*INFORMATION PROVIDED*:
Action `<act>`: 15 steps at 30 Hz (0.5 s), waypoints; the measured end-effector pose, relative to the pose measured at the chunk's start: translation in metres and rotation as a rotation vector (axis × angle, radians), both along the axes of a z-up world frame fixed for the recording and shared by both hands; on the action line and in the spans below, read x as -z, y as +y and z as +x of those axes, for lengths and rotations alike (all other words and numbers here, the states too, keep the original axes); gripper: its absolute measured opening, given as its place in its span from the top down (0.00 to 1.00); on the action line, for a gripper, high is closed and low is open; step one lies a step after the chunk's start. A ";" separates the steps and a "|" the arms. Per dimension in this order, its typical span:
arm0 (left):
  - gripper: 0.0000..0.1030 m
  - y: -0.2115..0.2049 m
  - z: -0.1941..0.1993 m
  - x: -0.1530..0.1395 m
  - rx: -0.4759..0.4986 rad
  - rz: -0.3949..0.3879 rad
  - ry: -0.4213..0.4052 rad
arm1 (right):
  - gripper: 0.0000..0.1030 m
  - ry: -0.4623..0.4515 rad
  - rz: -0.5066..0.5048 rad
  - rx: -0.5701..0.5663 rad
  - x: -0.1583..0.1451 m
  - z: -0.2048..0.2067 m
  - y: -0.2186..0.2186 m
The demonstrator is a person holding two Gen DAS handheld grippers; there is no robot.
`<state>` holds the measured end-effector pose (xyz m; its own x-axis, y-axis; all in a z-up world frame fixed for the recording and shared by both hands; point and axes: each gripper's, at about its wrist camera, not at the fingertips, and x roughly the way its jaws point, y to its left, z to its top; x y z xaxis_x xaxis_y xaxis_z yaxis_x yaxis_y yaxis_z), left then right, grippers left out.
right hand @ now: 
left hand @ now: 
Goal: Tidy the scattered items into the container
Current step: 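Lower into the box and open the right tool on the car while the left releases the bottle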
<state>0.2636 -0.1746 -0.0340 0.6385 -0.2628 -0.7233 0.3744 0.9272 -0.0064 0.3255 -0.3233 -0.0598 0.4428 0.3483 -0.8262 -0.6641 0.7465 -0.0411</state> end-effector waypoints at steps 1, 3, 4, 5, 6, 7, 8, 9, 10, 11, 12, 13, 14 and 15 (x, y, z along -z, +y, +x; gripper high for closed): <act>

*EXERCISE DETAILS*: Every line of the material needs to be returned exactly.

*REPLY*:
Action `<act>`: 15 steps at 30 Hz (0.5 s), waypoints; the measured end-effector pose, relative to the pose measured at the chunk's start: translation in metres and rotation as a rotation vector (axis × angle, radians), both along the axes of a z-up world frame fixed for the recording and shared by both hands; on the action line and in the spans below, read x as -z, y as +y and z as +x of those axes, for lengths and rotations alike (all other words and numbers here, the states too, keep the original axes); gripper: its absolute measured opening, given as its place in its span from the top down (0.00 to 1.00); on the action line, for a gripper, high is closed and low is open; step one lies a step after the chunk's start. A ";" separates the steps and a "|" the arms. Per dimension in this order, its typical span:
arm0 (left):
  - gripper: 0.0000..0.1030 m
  - y: -0.2115..0.2049 m
  - z: -0.1941..0.1993 m
  - x: -0.1530..0.1395 m
  - rx: -0.4759..0.4986 rad
  - rz: -0.3949..0.3879 rad
  - ry: -0.4213..0.4052 rad
arm1 (right):
  - gripper: 0.0000..0.1030 m
  - ry: -0.4623..0.4515 rad
  - rz: -0.5066..0.5048 rad
  - rx: -0.5701..0.5663 rad
  - x: -0.1583..0.1451 m
  - z: -0.2048..0.2067 m
  - y: -0.2186..0.2186 m
The demonstrator is a person holding two Gen DAS handheld grippers; there is no robot.
`<state>` holds the measured end-effector pose (xyz m; its own x-axis, y-axis; all in a z-up world frame fixed for the recording and shared by both hands; point and axes: each gripper's, at about its wrist camera, not at the fingertips, and x roughly the way its jaws point, y to its left, z to its top; x y z xaxis_x xaxis_y xaxis_z yaxis_x yaxis_y yaxis_z), left then right, grippers left out.
right hand @ now: 
left hand @ now: 
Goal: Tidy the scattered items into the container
Current step: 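Lower into the box and open the right tool on the car while the left releases the bottle
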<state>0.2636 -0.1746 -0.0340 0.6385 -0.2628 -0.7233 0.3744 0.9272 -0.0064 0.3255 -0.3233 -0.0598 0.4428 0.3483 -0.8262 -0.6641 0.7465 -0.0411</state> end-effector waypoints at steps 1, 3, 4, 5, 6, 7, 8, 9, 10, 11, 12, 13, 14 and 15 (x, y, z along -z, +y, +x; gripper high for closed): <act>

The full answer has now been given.